Federating into external data sources in the Amazon Glue Data Catalog - Amazon Lake Formation
Services or capabilities described in Amazon Web Services documentation might vary by Region. To see the differences applicable to the China Regions, see Getting Started with Amazon Web Services in China (PDF).

Federating into external data sources in the Amazon Glue Data Catalog

You can connect the Amazon Glue Data Catalog (Data Catalog) to data warehouses such as Amazon Redshift, Snowflake, cloud databases such as Amazon RDS, Amazon DynamoDB, Oracle, and streaming services such as Amazon MSK, and on-premises systems such as Teradata using Amazon Glue connections. These connections are stored in the Amazon Glue Data Catalog and registered with Amazon Lake Formation, allowing you to create a federated catalog for each available data source.

A federated catalog is a top level container that points to a database in an external data system. It enables you to query the data directly from the external data system without extract, transform, and load (ETL) process.

For more information about Amazon Glue connections, see Connecting to data in the Amazon Glue Developer Guide.

Data lake administrators can create federated catalogs using Amazon Sage Maker Lakehouse or Amazon Athena.

Data lake administrators can then grant fine-grained permissions on the objects within the catalog using Lake Formation, controlling access at various levels such as catalog, database, table, column, row, or cell. Data analysts can discover and query the cataloged data sources using Athena, with Lake Formation enforcing the defined access policies. Analysts can join data across multiple sources in a single query without needing to connect to each source individually.

Workflow

A data lake administrator or a user with the required permissions completes the following the steps for connecting the Amazon Glue Data Catalog to an external data source.

  1. Creates an Amazon Glue connection to the data source. When you register the connection, the IAM role used in registering the connection must have access to the Lambda function and the Amazon S3 spill bucket location.

  2. Registers the connection with Lake Formation.

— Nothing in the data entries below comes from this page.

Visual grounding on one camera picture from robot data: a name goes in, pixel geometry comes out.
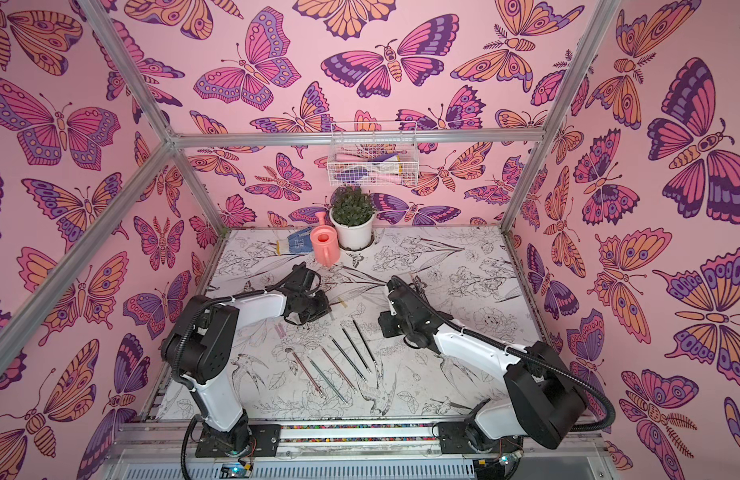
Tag blue pencil with clear cap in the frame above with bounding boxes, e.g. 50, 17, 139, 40
330, 336, 367, 380

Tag dark pencil with clear cap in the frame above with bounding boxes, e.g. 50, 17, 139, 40
352, 320, 377, 363

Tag red pencil with clear cap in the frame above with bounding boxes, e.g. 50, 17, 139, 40
320, 346, 358, 391

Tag green pencil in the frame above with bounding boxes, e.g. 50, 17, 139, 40
308, 357, 349, 405

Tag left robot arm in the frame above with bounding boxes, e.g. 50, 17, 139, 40
161, 262, 331, 456

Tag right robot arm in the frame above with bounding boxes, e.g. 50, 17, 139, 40
378, 276, 616, 452

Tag blue seed packet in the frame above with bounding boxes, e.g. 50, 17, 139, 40
276, 227, 314, 255

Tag pink watering can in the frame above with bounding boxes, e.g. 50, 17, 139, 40
310, 211, 341, 267

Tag green plant in white pot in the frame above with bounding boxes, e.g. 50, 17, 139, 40
330, 186, 376, 251

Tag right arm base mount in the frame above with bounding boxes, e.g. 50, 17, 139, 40
432, 421, 523, 455

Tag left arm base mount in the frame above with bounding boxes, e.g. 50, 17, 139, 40
195, 424, 282, 459

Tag white wire wall basket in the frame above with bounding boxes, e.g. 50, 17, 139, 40
326, 120, 420, 187

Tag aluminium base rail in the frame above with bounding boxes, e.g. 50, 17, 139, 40
97, 417, 620, 479

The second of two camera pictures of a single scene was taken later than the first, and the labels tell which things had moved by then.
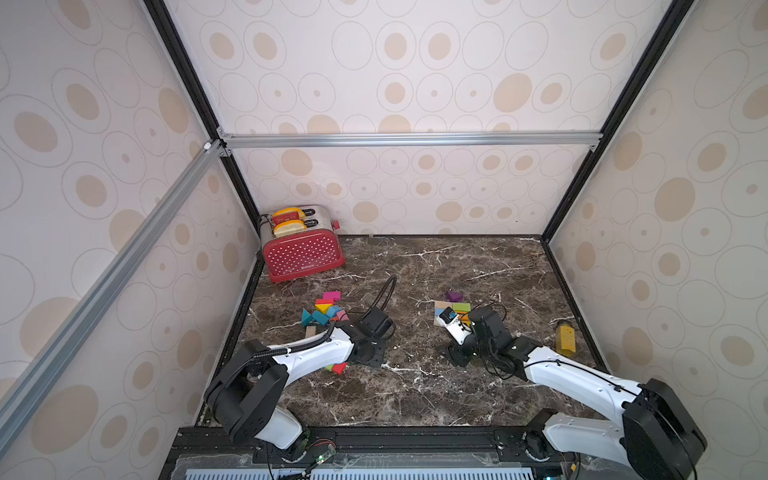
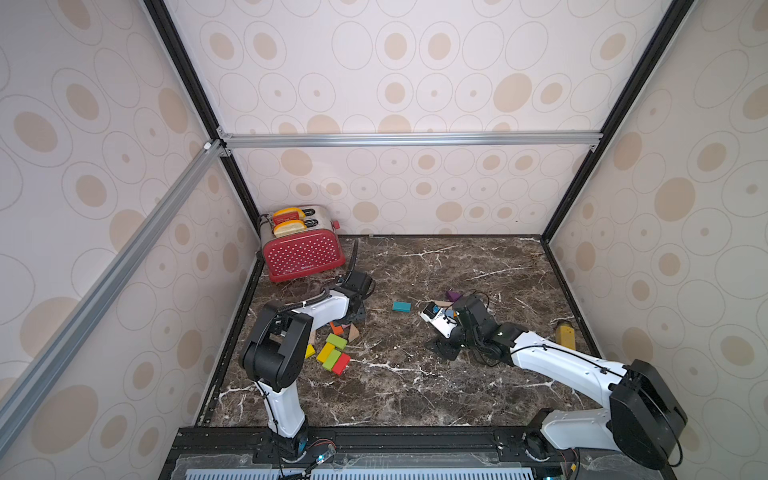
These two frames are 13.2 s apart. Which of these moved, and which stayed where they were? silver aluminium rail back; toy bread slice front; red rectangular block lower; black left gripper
Moved: black left gripper
Stayed: silver aluminium rail back; red rectangular block lower; toy bread slice front
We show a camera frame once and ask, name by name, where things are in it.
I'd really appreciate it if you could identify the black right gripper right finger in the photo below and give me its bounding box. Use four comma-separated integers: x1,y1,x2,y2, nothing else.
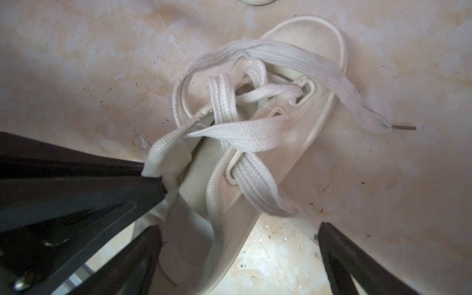
318,222,417,295

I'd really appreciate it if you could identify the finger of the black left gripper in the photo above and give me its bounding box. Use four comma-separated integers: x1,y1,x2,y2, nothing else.
1,132,167,295

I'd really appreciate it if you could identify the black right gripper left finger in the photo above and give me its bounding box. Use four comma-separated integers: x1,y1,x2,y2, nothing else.
70,226,162,295

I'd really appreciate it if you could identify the white sneaker one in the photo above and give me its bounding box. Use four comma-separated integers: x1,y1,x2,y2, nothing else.
135,15,397,295
240,0,275,6

  3. Creates a federated catalog in the Data Catalog using a Amazon Glue connection to connect to the available data sources. The databases, tables, and views are automatically cataloged in the Data Catalog, and registered with Lake Formation.

  4. Grants access to specific catalogs, databases, and tables to data analysts using Lake Formation permissions. Fine-grained access control policies can be defined across data lakes, warehouses, and OLTP sources using Lake Formation, enabling row-level and column-level security filters.

    Data analysts can then access all data through the Data Catalog using SQL queries in Athena, without needing separate connections or data source credentials. Analysts can run federated SQL queries that scan data from multiple sources, joining data in-place without complex data pipelines.